If you want to harvest the seeds of the coriander, give it a place in full sun. It blooms here particularly early and abundantly. For the leaf harvest you prefer to choose a partially shaded location. Coriander does not tolerate frost and drought well. Always keep the soil well moist and plant the attractive herb next to dill, mint, or garlic. Coriander belongs in the lowest zone of a herb spiral.

As a heavy eater, coriander needs a soil rich in humus. Before sowing or planting, dig in a shovel of compost or fertilize the soil. Coriander does not tolerate waterlogging, so always ensure that the soil is loose.

Order herbal snail directly from us in our shop:
Herbal snail angular
Modern design for the garden and terrace

Herbal snails are easy to build yourself from larger stones. For those who prefer it modern and straightforward, we recommend the galvanized version. Not rounded, but with straight side edges, this herb snail looks best free-standing in the garden or on the terrace. Due to the different heights, a wide variety of herbs feel right at home here.

Sowing & planting
Herb bed and kitchen board

You can easily grow cilantro in pots and pans around the house or on the patio. Keep in mind that the coriander becomes relatively large with a stature height of up to 90 cm. About three plants fit into a 12 cm diameter pot. If these become too strong, remove the weakest.

In the garden you sow the round seeds in late spring in 1 cm deep furrows, frost-free from the beginning of May in rows 30 cm apart. The seedlings will show up after two weeks. When the seeds have germinated, you can isolate the plants to 30 cm. Coriander germinates regardless of light, but should be covered with soil or a net or fleece, because birds like to peck the seeds.

Planting depth: furrows of 1 cm
Plant spacing: 30×30 cm
Plant out in the bed: late April / mid-May, frost-free
No-till: from May
Germination time: 11-14 days
Cultivation period / ready for harvest: annual, leaves can be harvested continuously, seeds can be harvested from mid-August

Do you want to sow coriander?
In our shop you will find certified organic coriander seeds. If you would like to plant it directly, then test our organic seeds for small-fruited coriander and our herbal packages „Our classics – small“, „Our classics – large“ – this is where coriander comes to your home.

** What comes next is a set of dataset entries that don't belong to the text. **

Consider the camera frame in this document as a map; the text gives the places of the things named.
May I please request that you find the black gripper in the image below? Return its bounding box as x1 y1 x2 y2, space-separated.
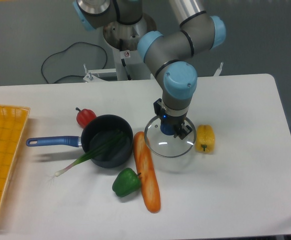
153 98 193 139

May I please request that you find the glass pot lid blue knob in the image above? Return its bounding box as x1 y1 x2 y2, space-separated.
144 117 197 158

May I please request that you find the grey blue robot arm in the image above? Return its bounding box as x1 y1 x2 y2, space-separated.
73 0 226 139

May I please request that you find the yellow bell pepper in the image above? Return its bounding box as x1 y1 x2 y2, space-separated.
195 124 215 154

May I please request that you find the orange baguette bread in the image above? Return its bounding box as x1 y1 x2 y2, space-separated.
133 131 161 213

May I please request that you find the green bell pepper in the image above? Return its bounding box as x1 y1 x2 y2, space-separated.
112 167 142 198

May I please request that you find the green spring onion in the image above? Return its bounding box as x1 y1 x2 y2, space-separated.
47 129 129 183

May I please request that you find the red bell pepper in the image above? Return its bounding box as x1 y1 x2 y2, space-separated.
75 107 97 128

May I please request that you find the white table clamp bracket right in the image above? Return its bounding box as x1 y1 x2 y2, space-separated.
213 62 224 77

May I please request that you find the white table clamp bracket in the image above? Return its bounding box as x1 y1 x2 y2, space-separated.
83 63 118 83
213 62 224 77

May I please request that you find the dark pot with blue handle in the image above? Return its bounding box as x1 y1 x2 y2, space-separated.
26 114 134 176

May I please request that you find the white table clamp bracket left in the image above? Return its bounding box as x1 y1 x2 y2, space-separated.
83 63 118 83

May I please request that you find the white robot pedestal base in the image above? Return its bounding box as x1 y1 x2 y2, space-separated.
103 13 157 81

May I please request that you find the black cable on floor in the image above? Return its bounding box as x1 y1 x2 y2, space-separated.
40 41 109 84

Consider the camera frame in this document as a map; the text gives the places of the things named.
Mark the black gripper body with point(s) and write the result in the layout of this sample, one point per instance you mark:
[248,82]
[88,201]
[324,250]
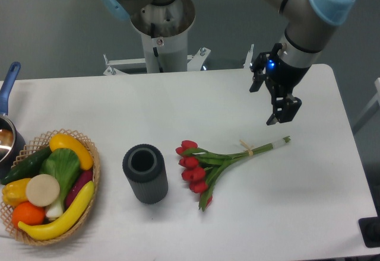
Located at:
[280,76]

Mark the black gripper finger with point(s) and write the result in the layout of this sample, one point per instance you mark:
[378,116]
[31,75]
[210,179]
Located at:
[257,68]
[284,109]

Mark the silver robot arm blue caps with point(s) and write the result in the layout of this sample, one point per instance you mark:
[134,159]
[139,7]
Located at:
[311,23]

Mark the white furniture piece right edge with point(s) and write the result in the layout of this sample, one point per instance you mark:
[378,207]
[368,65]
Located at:
[371,108]

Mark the red tulip bouquet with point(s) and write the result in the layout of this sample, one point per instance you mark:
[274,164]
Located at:
[203,168]

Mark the black device at table edge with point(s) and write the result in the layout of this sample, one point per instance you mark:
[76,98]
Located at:
[369,228]

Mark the dark grey ribbed vase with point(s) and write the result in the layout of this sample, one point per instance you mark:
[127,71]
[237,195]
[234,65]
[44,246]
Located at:
[144,168]

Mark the purple eggplant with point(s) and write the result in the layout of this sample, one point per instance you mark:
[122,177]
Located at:
[84,178]

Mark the green bok choy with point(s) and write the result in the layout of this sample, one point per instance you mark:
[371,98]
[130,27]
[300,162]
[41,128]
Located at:
[63,164]

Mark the woven wicker basket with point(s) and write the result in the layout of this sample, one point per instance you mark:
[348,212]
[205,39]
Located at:
[34,145]

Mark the green cucumber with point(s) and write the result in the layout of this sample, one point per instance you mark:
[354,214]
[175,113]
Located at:
[28,167]

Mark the round beige wooden disc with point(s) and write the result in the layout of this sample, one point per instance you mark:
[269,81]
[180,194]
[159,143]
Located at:
[42,190]

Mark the yellow banana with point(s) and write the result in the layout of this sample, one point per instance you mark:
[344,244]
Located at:
[66,221]

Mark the yellow bell pepper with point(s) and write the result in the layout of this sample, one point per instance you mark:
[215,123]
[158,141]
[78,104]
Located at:
[14,193]

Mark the orange fruit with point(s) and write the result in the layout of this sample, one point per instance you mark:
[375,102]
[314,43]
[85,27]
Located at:
[28,213]

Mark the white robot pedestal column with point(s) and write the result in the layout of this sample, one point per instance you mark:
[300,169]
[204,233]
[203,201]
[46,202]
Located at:
[164,35]

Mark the white metal base frame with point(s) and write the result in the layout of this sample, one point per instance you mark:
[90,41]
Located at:
[198,62]

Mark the blue handled saucepan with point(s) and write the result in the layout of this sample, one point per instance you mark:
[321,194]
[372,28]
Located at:
[11,140]

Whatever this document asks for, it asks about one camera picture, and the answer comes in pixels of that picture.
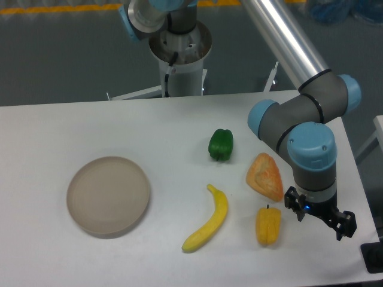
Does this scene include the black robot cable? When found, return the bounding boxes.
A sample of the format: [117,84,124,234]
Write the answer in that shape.
[163,51,180,98]

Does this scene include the yellow bell pepper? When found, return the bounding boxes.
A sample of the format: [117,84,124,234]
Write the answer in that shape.
[256,205,281,246]

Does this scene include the black device at table edge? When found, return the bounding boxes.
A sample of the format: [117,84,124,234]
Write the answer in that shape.
[360,242,382,274]

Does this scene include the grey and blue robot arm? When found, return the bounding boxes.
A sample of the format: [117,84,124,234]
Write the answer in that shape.
[118,1,361,239]

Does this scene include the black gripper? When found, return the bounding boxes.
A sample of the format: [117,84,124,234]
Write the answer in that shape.
[284,186,357,241]

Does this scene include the blue plastic bags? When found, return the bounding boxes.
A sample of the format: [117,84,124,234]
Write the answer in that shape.
[305,0,382,26]

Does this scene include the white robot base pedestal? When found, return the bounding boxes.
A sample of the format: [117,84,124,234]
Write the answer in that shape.
[149,21,212,97]

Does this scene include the beige round plate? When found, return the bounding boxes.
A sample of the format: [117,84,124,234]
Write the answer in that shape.
[66,156,150,239]

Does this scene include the white metal frame bracket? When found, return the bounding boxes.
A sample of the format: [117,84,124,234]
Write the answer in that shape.
[263,61,279,92]

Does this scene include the green bell pepper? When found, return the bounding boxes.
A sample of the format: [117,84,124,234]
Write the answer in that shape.
[208,129,234,161]

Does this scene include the yellow banana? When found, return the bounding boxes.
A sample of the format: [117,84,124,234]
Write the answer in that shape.
[181,184,229,254]

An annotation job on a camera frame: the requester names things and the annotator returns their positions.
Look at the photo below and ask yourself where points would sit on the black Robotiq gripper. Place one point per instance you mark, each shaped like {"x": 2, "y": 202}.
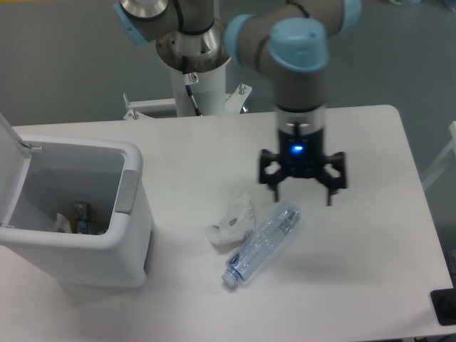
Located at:
{"x": 303, "y": 157}

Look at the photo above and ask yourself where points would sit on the grey trash can push button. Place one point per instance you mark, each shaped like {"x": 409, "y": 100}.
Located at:
{"x": 127, "y": 191}

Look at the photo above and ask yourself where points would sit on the white plastic trash can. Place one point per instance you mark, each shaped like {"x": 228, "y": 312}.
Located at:
{"x": 42, "y": 228}

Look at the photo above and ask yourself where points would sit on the white trash can lid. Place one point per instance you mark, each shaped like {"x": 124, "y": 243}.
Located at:
{"x": 15, "y": 162}

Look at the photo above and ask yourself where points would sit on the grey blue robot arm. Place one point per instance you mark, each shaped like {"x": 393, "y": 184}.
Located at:
{"x": 288, "y": 47}

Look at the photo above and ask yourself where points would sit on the yellow packaging inside can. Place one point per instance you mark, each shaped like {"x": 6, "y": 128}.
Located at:
{"x": 86, "y": 223}

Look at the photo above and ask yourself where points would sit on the clear plastic water bottle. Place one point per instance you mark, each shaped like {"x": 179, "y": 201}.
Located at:
{"x": 282, "y": 221}

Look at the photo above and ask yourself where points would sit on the crumpled white plastic wrapper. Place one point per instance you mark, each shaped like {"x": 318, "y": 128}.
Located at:
{"x": 237, "y": 225}

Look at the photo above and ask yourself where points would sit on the black device at table edge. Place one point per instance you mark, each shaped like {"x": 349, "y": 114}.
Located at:
{"x": 443, "y": 301}

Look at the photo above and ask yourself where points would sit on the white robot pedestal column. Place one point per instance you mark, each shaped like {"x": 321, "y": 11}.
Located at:
{"x": 197, "y": 66}

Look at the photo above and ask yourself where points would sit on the white frame at right edge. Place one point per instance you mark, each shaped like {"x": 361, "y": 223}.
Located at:
{"x": 441, "y": 162}

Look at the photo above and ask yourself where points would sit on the white pedestal base frame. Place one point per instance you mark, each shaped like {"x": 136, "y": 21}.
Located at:
{"x": 235, "y": 103}

Three good reasons to grow coriander
The umbel flowers are approached by many insects, including bees and wild bees. This is good for the environment and for your garden!
Coriander replaces parsley in soups and sauces, giving it an Asian touch
Coriander strengthens the immune system and has an antibacterial effect. In times of increasing antibiotic tolerance, medicine is also rediscovering the germicidal effect of coriander.

Bees and butterflies love coriander plants
Easy to care for and grateful

Coriander is easy to grow and will give you plenty of round seeds in the summer. You don’t have to do a lot for that. Just keep the cilantro free of weeds throughout the season. Fertilization is no longer necessary after sowing.